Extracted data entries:
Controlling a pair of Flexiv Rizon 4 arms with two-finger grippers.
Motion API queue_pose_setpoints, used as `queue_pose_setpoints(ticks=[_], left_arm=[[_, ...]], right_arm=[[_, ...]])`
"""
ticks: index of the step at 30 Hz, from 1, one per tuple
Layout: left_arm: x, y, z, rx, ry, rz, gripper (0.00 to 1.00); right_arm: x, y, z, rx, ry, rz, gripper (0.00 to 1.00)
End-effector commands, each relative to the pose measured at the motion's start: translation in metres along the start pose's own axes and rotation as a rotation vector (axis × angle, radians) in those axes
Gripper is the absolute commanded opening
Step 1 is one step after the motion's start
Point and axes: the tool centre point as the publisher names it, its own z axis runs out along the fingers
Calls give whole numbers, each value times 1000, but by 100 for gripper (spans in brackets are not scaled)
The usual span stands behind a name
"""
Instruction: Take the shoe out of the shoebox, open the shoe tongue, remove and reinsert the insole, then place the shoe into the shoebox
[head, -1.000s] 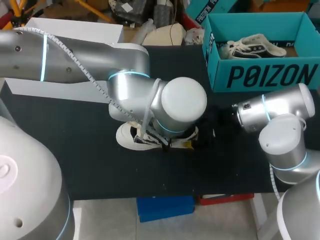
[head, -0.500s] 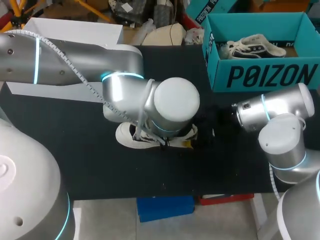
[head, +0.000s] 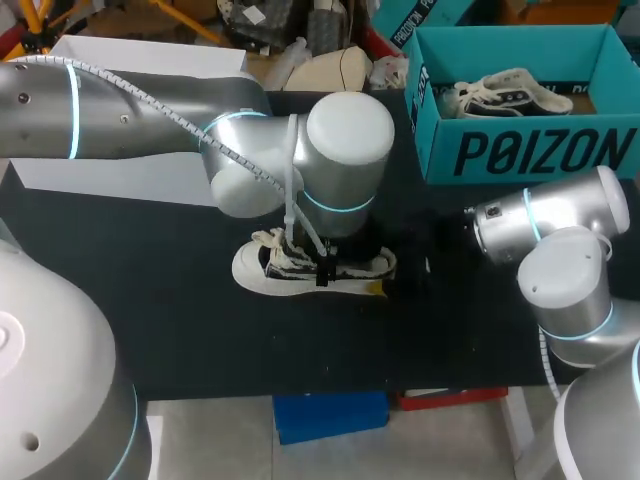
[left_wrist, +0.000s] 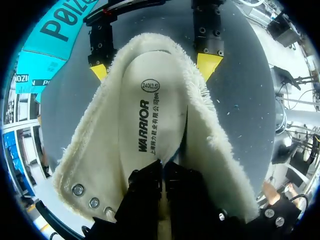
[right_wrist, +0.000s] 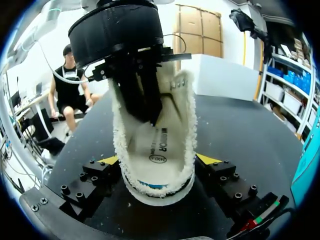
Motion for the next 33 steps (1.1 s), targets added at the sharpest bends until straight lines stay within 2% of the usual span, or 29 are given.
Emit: queue_pose_setpoints(ticks=[1, 7, 17, 25, 33], left_arm=[[-8, 12, 20, 68, 68, 9, 0], [-2, 17, -9, 133, 116, 15, 0], [10, 23, -46, 148, 40, 23, 0], [15, 24, -44, 163, 47, 23, 0], [16, 2, -36, 211, 60, 82, 0]], right_arm=[[1, -1, 2, 1, 1, 1, 0], [1, -1, 2, 1, 1, 1, 0], [1, -1, 2, 1, 1, 1, 0], [1, -1, 2, 1, 1, 1, 0], [1, -1, 2, 1, 1, 1, 0]])
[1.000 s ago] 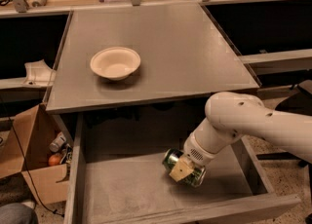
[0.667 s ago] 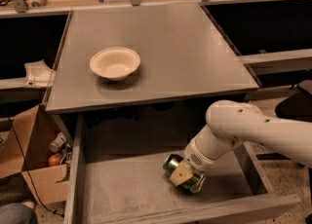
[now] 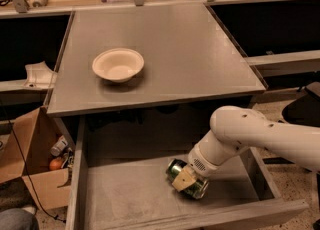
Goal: Place green can into top drawer
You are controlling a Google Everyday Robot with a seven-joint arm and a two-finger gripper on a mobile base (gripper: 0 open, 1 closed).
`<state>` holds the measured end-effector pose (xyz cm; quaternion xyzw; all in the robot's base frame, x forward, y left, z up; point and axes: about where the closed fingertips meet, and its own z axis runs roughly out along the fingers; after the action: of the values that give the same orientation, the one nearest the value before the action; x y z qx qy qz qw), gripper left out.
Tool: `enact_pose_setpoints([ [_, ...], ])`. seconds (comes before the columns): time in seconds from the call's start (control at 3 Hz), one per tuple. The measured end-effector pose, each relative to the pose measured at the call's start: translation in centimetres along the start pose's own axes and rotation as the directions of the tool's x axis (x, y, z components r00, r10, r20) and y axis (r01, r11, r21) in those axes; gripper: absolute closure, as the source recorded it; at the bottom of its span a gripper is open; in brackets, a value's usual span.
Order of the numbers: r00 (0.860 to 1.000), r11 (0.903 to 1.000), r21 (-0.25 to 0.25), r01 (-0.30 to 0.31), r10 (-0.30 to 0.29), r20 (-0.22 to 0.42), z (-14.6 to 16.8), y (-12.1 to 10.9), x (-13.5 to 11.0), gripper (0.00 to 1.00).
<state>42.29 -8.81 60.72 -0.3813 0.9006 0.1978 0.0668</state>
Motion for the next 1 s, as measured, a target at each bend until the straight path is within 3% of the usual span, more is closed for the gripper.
enact_pose_setpoints([
  [0.67, 1.000, 1.0000, 0.000, 0.000, 0.000, 0.000, 0.00, 0.00, 0.00, 0.41],
  [1.0, 1.000, 1.0000, 0.000, 0.000, 0.000, 0.000, 0.00, 0.00, 0.00, 0.10],
])
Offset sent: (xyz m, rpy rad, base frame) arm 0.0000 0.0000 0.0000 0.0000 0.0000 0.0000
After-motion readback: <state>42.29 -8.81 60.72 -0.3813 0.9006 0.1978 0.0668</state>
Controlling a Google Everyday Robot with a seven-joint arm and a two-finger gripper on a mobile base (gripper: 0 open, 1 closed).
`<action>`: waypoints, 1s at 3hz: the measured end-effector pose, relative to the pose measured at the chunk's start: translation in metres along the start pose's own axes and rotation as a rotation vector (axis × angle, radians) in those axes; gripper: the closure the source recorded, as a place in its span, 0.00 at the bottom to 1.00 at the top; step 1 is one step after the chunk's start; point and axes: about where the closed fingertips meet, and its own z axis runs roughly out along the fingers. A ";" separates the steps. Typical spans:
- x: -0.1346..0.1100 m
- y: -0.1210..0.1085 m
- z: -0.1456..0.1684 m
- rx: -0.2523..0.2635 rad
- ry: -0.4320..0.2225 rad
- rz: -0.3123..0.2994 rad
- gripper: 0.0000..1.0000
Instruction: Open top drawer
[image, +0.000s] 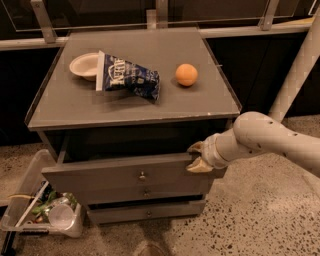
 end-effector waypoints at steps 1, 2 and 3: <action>0.004 0.014 -0.005 -0.007 -0.002 0.013 0.82; 0.004 0.014 -0.005 -0.007 -0.002 0.012 0.59; 0.004 0.014 -0.005 -0.007 -0.002 0.012 0.35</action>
Offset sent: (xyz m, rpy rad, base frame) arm -0.0148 -0.0038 -0.0017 0.0055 0.0122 -0.0059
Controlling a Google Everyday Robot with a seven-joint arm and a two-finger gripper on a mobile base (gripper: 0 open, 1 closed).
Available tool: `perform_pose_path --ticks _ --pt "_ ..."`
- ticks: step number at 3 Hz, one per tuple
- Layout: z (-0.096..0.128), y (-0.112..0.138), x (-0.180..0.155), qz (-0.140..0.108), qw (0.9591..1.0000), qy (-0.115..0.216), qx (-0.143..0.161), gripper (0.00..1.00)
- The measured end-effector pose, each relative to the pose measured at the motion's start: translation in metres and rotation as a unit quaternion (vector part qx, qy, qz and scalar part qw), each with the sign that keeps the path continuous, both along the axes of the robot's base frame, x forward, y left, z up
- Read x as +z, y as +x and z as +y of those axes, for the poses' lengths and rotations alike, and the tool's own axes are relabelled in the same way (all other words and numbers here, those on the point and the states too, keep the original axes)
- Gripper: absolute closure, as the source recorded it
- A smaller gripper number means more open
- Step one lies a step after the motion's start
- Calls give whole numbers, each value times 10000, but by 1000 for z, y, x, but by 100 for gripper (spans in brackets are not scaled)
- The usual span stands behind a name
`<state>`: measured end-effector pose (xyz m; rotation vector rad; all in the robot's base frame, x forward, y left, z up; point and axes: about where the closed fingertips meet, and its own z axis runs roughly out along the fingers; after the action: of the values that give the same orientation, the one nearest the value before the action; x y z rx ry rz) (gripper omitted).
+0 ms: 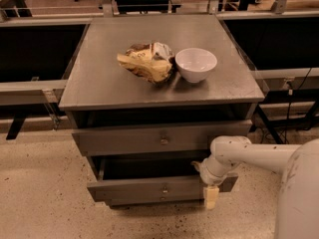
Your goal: Open middle drawer
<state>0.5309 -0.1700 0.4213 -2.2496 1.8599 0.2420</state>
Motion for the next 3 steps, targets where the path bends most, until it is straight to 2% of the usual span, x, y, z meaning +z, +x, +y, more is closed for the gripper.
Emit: perform_pose_path --ticks 1,3 --pt "0 0 0 5 10000 1 11 17" --pt "7 -30 7 95 9995 199 212 63"
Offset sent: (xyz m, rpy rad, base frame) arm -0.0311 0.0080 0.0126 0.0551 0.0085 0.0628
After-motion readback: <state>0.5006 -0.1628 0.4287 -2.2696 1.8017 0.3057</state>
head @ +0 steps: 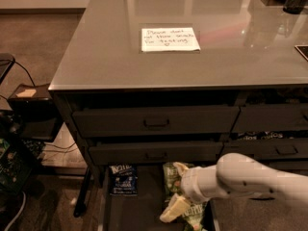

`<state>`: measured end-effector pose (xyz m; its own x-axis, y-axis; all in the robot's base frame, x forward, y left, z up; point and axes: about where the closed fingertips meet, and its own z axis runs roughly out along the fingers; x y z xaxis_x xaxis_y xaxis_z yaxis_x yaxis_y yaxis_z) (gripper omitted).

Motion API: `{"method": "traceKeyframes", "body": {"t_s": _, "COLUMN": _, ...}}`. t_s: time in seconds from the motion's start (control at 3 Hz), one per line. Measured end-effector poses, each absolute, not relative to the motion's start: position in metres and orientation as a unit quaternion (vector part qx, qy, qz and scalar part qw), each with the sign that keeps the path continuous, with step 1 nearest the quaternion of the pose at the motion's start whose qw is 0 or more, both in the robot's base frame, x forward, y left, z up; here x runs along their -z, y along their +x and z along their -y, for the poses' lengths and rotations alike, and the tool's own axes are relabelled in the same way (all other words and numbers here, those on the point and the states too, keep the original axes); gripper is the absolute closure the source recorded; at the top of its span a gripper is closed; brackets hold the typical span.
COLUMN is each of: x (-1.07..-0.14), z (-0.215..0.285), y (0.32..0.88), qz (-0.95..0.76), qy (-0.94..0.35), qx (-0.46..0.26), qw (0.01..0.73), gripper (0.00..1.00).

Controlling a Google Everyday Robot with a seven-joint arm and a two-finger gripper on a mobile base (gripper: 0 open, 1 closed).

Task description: Pick blue chip bag from bottom drawer and place on counter

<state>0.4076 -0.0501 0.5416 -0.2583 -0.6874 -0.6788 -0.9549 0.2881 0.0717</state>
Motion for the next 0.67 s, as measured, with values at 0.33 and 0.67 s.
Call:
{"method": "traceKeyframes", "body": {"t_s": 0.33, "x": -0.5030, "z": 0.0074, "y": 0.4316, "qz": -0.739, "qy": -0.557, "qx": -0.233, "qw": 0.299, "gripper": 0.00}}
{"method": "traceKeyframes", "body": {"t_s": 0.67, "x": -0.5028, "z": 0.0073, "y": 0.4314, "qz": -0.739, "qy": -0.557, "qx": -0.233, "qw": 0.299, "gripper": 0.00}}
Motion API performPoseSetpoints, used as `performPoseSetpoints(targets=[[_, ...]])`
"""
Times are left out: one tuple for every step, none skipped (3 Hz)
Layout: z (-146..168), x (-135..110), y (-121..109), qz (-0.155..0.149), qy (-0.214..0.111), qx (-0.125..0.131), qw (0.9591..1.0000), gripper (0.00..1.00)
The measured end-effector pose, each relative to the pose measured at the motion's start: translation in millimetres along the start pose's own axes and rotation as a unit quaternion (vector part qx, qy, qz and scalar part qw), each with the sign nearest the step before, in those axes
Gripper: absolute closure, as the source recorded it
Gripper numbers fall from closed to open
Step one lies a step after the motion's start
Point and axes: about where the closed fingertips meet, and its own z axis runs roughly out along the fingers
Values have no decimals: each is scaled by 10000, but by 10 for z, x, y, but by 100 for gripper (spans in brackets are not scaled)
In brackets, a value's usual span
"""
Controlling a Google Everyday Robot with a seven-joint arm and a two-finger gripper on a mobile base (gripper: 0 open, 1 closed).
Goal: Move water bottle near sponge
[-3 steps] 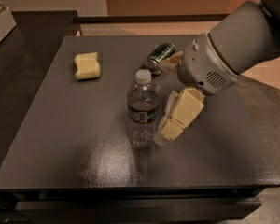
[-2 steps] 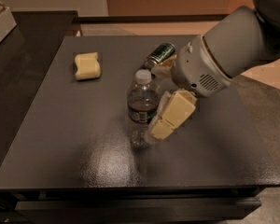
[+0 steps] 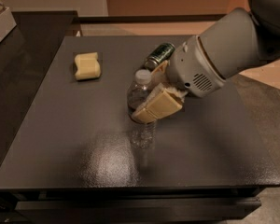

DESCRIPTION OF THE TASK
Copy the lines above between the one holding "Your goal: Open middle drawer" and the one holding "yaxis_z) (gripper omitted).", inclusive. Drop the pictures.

SOLUTION
Your goal: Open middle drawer
<state>0.5309 -0.1700 0.4213 -2.2496 1.8599 0.2420</state>
Motion for the next 3 steps, targets where the path bends most, until it is straight to 2% of the usual span, x, y, z meaning +z, +x, +y, more is closed for the gripper.
Emit: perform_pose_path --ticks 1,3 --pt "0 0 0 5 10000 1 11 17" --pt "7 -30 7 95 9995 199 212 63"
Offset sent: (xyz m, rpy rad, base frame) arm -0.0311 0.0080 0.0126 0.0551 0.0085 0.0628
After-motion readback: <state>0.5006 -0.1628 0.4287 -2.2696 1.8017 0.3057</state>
head @ +0 steps: 

`<state>`: measured end-effector pose (xyz m; its own x-axis, y-axis; all in the robot's base frame, x forward, y left, z up; point and axes: about where the closed fingertips meet, and its own z axis runs roughly out along the fingers; x y z xaxis_x xaxis_y xaxis_z yaxis_x yaxis_y yaxis_z) (gripper omitted).

This finishes the answer to the exercise.